“It would be possible to avoid the obnoxious bed, would not it?” say I, laughing a little. “Where does it lie? Windermere? Ulleswater? Wastwater? Where?”
“We were at Ulleswater,” she says, speaking rapidly, while a hot colour grows on her small white cheeks—“Papa, mamma, and I; and there came a mesmeriser to Penrith, and we went to see him—everybody did—and he asked leave to mesmerise me—he said I should be such a good medium—and—and—I did not know what it was like. I thought it would be quite good fun—and—and—I let him.”
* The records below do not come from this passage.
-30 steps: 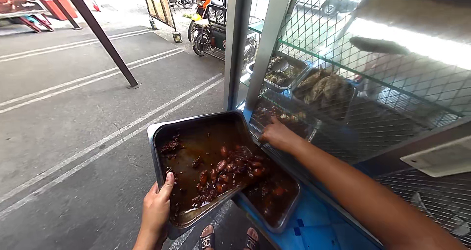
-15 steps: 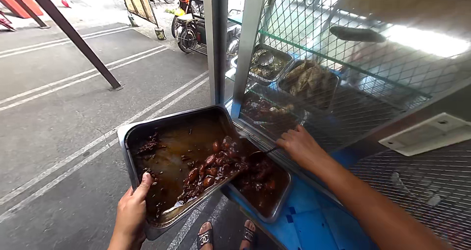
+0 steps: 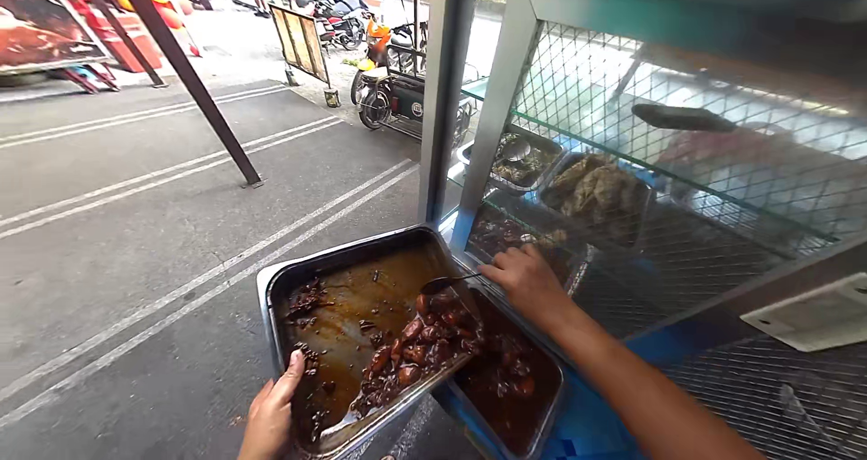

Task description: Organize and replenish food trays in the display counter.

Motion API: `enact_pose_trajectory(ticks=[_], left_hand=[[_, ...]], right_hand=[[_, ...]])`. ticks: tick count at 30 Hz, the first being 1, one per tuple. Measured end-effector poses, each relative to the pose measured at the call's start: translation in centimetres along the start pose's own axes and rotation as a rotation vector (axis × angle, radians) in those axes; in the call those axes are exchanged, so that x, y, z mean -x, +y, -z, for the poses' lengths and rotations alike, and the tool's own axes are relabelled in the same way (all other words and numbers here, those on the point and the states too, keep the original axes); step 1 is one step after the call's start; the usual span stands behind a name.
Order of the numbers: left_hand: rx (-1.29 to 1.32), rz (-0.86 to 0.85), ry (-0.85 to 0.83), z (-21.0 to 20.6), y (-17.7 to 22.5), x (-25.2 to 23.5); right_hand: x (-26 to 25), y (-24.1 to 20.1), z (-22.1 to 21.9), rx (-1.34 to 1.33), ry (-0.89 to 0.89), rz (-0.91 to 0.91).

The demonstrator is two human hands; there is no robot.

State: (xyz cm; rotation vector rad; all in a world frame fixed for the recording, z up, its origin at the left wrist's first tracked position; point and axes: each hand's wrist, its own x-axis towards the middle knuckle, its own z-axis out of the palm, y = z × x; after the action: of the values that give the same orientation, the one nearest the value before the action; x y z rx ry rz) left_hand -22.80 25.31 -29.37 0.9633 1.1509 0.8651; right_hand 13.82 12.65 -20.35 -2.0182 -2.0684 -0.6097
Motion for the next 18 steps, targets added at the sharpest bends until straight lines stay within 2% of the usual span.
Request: enact_pose_trajectory(ticks=[5, 11, 18], left_hand=[[0.027, 0.012, -0.028, -0.8, 0.4, 0.3], [0.007, 0.009, -0.009, -1.5, 0.4, 0.4], [-0.068, -0.04, 0.03, -2.7, 0.6, 0.5]], right_hand=[[-2.0, 0.7, -1.2, -0.014, 0.007, 0.067], [-1.8, 1.9, -0.9, 0.049, -0.181, 0.154], [-0.3, 1.4, -0.9, 0.016, -0.425, 0.106]])
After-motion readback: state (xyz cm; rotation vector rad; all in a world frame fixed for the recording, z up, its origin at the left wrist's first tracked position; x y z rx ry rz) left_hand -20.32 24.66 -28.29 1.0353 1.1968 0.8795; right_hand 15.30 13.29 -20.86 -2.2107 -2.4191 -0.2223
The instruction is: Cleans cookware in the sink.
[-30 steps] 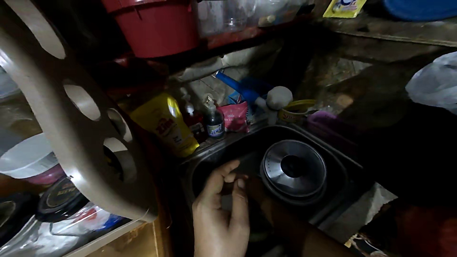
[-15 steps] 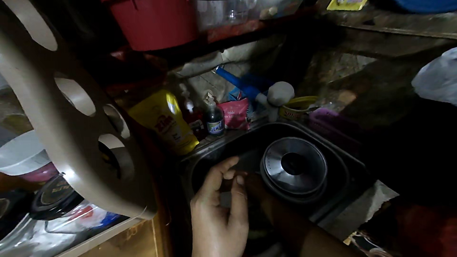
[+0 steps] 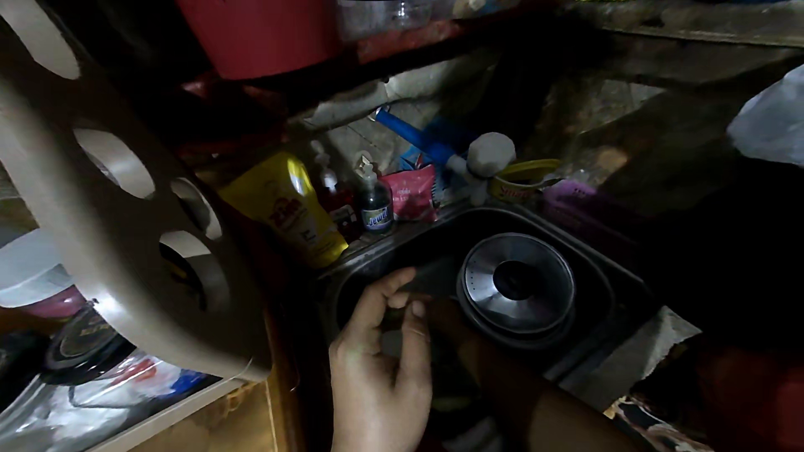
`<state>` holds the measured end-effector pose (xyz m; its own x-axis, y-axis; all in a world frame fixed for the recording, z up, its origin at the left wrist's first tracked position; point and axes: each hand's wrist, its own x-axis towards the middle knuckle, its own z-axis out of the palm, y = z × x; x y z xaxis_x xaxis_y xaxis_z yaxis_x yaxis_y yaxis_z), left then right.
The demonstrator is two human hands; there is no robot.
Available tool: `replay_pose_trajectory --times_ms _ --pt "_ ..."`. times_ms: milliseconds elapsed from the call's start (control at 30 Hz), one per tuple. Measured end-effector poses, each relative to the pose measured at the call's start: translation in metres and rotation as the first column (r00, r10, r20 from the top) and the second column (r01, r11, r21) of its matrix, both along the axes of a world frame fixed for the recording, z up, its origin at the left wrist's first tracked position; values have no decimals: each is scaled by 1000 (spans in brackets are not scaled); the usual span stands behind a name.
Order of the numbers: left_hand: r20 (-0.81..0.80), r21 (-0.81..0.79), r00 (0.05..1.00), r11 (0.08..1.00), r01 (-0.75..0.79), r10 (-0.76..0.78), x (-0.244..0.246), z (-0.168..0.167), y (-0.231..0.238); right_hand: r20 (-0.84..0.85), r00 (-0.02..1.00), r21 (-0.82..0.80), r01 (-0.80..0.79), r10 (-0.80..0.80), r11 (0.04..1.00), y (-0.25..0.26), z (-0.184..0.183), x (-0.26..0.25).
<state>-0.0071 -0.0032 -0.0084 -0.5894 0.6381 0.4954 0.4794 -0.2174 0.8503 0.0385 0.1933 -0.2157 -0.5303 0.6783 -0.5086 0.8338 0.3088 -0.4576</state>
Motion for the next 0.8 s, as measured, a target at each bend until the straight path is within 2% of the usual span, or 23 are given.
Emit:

She is trembling exceedingly; even the loving pressure of my arms cannot abate her shivering.
“Well?”
“And after that I do not remember anything—I believe I did all sorts of extraordinary things that he told me—sang and danced, and made a fool of myself—but when I came home I was very ill, very—I lay in bed for five whole weeks, and—and was off my head, and said odd and wicked things that you would not have expected me to say—that dreadful bed! shall I ever forget it?”
“We will not go to the Lakes,” I say, decisively, “and we will not talk any more about mesmerism.”
“That is right,” she says, with a sigh of relief, “I try to think about it as little as possible; but sometimes, in the dead black of the night, when God seems a long way off, and the devil near, it comes back to me so strongly—I feel, do not you know, as if he were there—somewhere in the room, and I must get up and follow him.”
“Why should not we go abroad?” suggest I, abruptly turning the conversation.
“Why, indeed?” cries Elizabeth, recovering her gaiety, while her pretty blue eyes begin to dance. “How stupid of us not to have thought of it before; only abroad is a big word. What abroad?”
“We must be content with something short of Central Africa,” I say, gravely, “as I think our one hundred and fifty pounds would hardly take us that far.”